PROVENANCE Nicola Jacobs Gallery, London
EXHIBITED London, Nicola Jacobs Gallery, Richard Artschwager: Selected Works 1964-1988, June 22 - September 3, 1988
LITERATURE Nicola Jacobs Gallery, ed., Richard Artschwager: Selected Works 1964-1988, London, 1988, pl. 5 (illustrated)

"Renowned for breaking the conventions of art, Richard Artschwager has been adopting a multiplicity of forms for almost fifty years. His work can be categorized as Pop Art, because of its incorporation of commercial and industrial materials; as Minimal Art, because of its solid presence; and as Conceptual Art, because of its clever and intellectual detachment. But none of these classifications adequately defines the aims of an artist who specializes in categorical confusion and works to reveal the levels of deception involved in pictorial illusionism.

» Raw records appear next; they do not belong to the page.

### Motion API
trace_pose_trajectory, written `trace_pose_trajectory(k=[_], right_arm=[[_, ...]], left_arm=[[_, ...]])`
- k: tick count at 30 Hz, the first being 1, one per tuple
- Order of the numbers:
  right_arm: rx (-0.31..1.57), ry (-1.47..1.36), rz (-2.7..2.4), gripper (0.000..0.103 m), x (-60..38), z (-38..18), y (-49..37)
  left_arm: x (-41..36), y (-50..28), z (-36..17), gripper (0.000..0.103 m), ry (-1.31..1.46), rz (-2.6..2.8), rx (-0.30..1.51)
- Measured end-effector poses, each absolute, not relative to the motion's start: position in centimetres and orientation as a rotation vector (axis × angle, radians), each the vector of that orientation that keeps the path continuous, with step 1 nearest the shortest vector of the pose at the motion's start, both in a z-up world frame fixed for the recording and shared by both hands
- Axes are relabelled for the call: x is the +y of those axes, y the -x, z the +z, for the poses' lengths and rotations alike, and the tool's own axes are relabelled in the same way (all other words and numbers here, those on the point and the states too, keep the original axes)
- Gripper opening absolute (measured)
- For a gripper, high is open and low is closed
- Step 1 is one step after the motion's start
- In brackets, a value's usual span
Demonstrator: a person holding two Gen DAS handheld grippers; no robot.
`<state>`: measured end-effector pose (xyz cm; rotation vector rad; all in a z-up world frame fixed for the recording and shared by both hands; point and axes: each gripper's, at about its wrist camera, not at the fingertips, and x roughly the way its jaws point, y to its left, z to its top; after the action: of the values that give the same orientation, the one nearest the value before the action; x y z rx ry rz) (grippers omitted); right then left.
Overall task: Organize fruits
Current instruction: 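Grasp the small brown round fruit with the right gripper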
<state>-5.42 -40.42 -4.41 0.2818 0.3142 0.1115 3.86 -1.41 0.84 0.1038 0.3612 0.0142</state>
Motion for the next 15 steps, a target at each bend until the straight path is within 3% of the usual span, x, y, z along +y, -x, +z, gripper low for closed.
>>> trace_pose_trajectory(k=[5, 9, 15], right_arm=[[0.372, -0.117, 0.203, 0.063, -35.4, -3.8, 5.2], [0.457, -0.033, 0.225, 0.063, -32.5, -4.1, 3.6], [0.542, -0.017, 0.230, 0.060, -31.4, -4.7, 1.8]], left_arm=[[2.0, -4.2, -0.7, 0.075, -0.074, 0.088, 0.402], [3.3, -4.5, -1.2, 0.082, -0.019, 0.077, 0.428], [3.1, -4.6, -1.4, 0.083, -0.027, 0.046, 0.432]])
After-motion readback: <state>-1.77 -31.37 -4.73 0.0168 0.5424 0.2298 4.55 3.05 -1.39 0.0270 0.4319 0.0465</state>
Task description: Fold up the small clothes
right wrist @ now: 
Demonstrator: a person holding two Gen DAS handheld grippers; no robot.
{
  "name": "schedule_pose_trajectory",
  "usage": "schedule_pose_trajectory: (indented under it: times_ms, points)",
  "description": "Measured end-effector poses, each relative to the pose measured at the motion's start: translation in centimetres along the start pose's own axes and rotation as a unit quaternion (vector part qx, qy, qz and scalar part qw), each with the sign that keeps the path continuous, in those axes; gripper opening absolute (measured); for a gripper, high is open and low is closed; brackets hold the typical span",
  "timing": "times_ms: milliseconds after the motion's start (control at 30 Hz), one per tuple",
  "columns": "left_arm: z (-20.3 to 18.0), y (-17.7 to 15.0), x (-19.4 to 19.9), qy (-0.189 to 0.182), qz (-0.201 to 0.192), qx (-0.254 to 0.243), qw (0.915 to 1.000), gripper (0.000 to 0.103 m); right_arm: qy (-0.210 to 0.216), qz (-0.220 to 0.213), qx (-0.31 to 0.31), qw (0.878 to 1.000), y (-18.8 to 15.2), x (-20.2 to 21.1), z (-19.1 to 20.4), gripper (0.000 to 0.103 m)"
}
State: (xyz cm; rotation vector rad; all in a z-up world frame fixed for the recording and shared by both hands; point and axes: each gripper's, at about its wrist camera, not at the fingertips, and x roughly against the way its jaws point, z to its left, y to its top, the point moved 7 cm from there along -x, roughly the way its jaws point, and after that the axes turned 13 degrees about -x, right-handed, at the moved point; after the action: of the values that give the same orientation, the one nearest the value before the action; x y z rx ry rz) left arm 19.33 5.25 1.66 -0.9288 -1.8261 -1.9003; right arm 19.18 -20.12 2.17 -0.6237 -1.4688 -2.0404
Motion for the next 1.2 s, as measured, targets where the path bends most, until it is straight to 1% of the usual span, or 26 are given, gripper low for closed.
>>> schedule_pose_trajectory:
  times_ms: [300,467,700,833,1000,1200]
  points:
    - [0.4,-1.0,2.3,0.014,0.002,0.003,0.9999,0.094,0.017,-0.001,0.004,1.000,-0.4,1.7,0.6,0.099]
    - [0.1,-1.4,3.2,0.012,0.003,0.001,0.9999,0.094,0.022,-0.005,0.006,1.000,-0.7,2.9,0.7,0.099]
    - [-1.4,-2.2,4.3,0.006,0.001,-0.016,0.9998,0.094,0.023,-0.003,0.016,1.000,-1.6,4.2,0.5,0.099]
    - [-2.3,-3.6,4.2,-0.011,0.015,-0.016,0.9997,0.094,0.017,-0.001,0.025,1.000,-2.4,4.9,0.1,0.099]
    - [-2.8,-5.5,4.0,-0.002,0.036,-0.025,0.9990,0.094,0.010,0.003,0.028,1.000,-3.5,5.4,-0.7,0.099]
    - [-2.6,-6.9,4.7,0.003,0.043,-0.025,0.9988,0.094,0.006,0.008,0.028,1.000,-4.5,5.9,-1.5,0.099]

Artschwager's work provokes in order to make the structures of perception and reality immediately understandable," (R. Armstrong, Richard Artschwager, New York/ London, 1988).   Untitled, 1967 represents a frontal facade of an building in Artschwager's iconic way. Through his use of a grisaille palette of white, blacks and grays, he explores the tension between the photograph and the modernist grid. Celotex, commonly used in inexpensive house constructions, proved to be a special potent medium for Artschwager to challenge the notion of what can comprise a painting. Yet Celotex has its own intrinsic visual activity inducing a wavy and patterned surface. Its uneven ridges of the surface are challenging illusionistic spaces and representational art. While being physically appealing, sensual, tactile and admirably crafted, Celotex seems an unlikely carrier of meaning. But for Artschwager it is a visual catalyst for thinking and in his hands it becomes purified as art, which he defines as "thought experiencing itself" (Ibid, p. 39). These formal elements serve to de-materialize his images to the point of allowing multiple and shifting readings referring literally and metaphorically to the space inside and outside of themselves.